According to Tony Abbott, axing the carbon tax was all about Australia regaining it’s place as a ‘cheap energy superpower’, as he put it.
It’s a shame gas producers don’t seem to share his plans.
An alliance of industry associations – largely in the manufacturing sector – have released a report today by Deloitte Access Economics outlining that soaring gas prices will curtail output in manufacturing and mining sectors by levels which this industry alliance claim are “significantly larger than those associated with repeal of the carbon tax”.
The group – involving a coalition of the Australian Industry Group, the Aluminium Council, the Energy Users Association, Plastics and Chemicals, Food and Grocery Council and the Steel Institute – point out that the expected rise in gas prices as part of LNG exports will have the following impacts:
– Australia's manufacturing output will contract by $118 billion over the next seven years;
– The mining sector will contract by $34 billion and the agriculture sector by $4.5 billion; and
– 14,600 manufacturing jobs will be lost.
The chart below illustrates the impact of the carbon tax (in blue) on the economic output of three key trade exposed sectors in Australia – manufacturing, mining and agriculture. It then compares that to the impact estimated by this Deloitte report of gas prices rising on the back of LNG exports (in red).
Percentage change in economic output as a result of carbon price (in 2020) versus LNG export linked gas pricing (in 2021)
Sources: Page 86 from the regulatory impact statement contained in explanatory memorandum for Clean Energy Legislation (Carbon tax repeal) Bill 2013; and Deloitte Access Economics (2014) Gas market transformations – Economic consequences for the manufacturing sector
Contrary to Abbott’s assertions of an economic wrecking ball, the regulatory impact statement which accompanied his own carbon price repeal bill outlined that manufacturing and agricultural economic output would expand by more with the carbon price left in place rather than repealed. However, this would come at the expense of mining and, in particular, mining of coal, gas and non-ferrous ore.
Unfortunately for manufacturing, because so-called representatives of industry have been so keen to engage in ideological political battles over carbon pricing, they’ve spectacularly failed to protect their members from the huge rises in electricity network charges and now huge rises in gas prices.
According to Phil Barresi, chief executive of the Energy Users Association of Australia:
“Australian companies seeking to renew or establish gas supply contracts for domestic operations are already facing an escalation in prices, uncertainty of supply and an inability to lock in long-term supply contracts.”
The problem confronting these industry associations is that these complaints all come rather too late to make a major difference to the plight of their members.
Gas prices were going to rise and rise significantly no matter what because of the emergence of LNG export facilities, and overall this should be a good thing for the Australian economy.
However, we’ve got ourselves into a spot of additional bother because the gas market is not as transparent and competitive as it ideally should be. Unlike electricity, where the status of supply is highly transparent as are wholesale prices, the gas market is more of a black hole.

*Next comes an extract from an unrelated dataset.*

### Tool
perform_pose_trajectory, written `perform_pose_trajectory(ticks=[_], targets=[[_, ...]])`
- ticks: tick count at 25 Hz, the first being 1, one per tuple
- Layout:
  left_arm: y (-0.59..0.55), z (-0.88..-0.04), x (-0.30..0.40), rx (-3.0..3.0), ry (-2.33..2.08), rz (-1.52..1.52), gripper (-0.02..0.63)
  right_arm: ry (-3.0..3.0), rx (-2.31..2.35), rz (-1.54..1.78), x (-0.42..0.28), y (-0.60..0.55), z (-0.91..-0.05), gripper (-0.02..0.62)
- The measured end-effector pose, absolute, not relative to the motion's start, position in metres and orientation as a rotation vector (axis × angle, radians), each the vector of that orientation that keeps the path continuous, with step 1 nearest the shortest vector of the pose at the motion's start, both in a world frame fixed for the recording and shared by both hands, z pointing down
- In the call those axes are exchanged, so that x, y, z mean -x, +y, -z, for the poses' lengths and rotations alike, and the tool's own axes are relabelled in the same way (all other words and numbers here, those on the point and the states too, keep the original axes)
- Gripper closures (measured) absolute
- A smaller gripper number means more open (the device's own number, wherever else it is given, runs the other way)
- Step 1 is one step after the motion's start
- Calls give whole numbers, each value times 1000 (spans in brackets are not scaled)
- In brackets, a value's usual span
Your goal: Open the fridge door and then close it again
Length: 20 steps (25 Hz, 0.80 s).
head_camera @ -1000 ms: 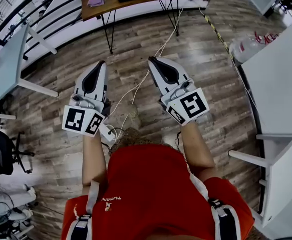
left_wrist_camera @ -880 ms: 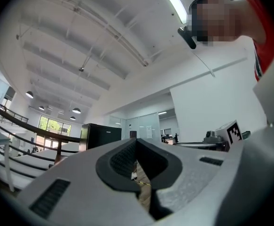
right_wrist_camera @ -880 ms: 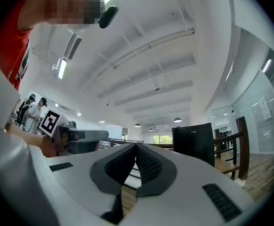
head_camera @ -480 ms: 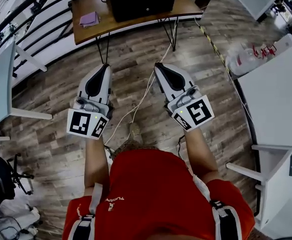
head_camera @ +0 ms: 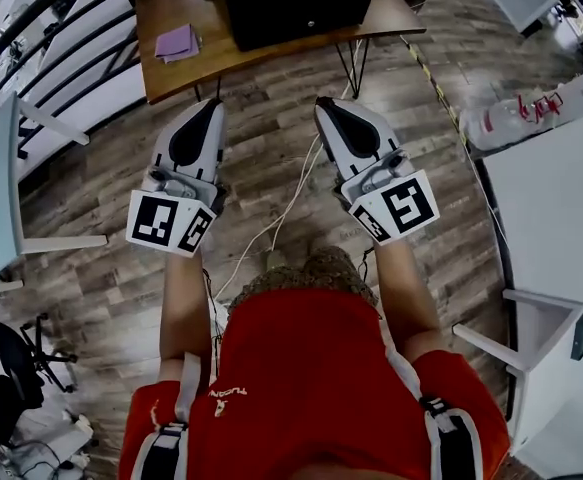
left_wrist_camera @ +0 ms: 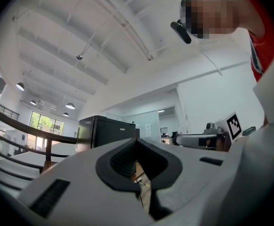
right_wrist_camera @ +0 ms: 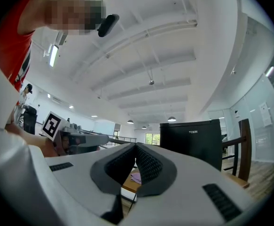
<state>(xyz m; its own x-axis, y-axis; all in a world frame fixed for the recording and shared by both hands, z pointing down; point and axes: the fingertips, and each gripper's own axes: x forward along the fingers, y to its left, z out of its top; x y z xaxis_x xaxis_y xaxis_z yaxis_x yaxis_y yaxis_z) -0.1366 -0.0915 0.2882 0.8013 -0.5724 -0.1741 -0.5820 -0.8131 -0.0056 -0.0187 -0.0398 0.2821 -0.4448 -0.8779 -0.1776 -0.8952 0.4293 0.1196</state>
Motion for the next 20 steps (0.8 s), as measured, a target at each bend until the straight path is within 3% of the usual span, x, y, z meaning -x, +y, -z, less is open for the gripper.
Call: perform_pose_trajectory(ticks=[20], targets=[[-256, -291, 53, 2835, 1223, -226, 597, 2671, 1352, -294, -72, -214, -278, 569]])
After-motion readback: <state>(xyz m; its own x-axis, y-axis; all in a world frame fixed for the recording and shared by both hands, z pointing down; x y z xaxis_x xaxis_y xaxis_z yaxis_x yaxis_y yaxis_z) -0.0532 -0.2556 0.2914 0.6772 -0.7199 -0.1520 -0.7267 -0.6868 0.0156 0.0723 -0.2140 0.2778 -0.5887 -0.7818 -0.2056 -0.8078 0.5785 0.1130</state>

A few years ago a number of smaller gas producers and explorers were steadily snapped up by larger companies. These larger gas companies are more able to take a patient and strategic approach to the sale of their gas. They are reluctant to sacrifice price in order to lock-in sales volume unless you happen to be a huge overseas buyer like the Chinese national oil company or a Japanese utility.
Then Santos encountered serious problems in accessing enough gas from their Queensland coal seam fields to satisfy contracts they'd signed with LNG export customers. They now need to make greater use of gas they have in the Cooper Basin to satisfy these contracts. This means everyone else in the country who didn’t lock in gas contracts, because they thought there was plenty of gas to go around, is now in a bit of strife.
Further frustrating things is that regional communities have become highly hostile to development of new sources of coal seam gas.
Trying to change any of the above issues is likely to only make a difference over the long-term. The only option that could make any difference within a few years is to help consumers become more efficient in their use of gas – something the Clean Energy Finance Corporation is keen to help facilitate.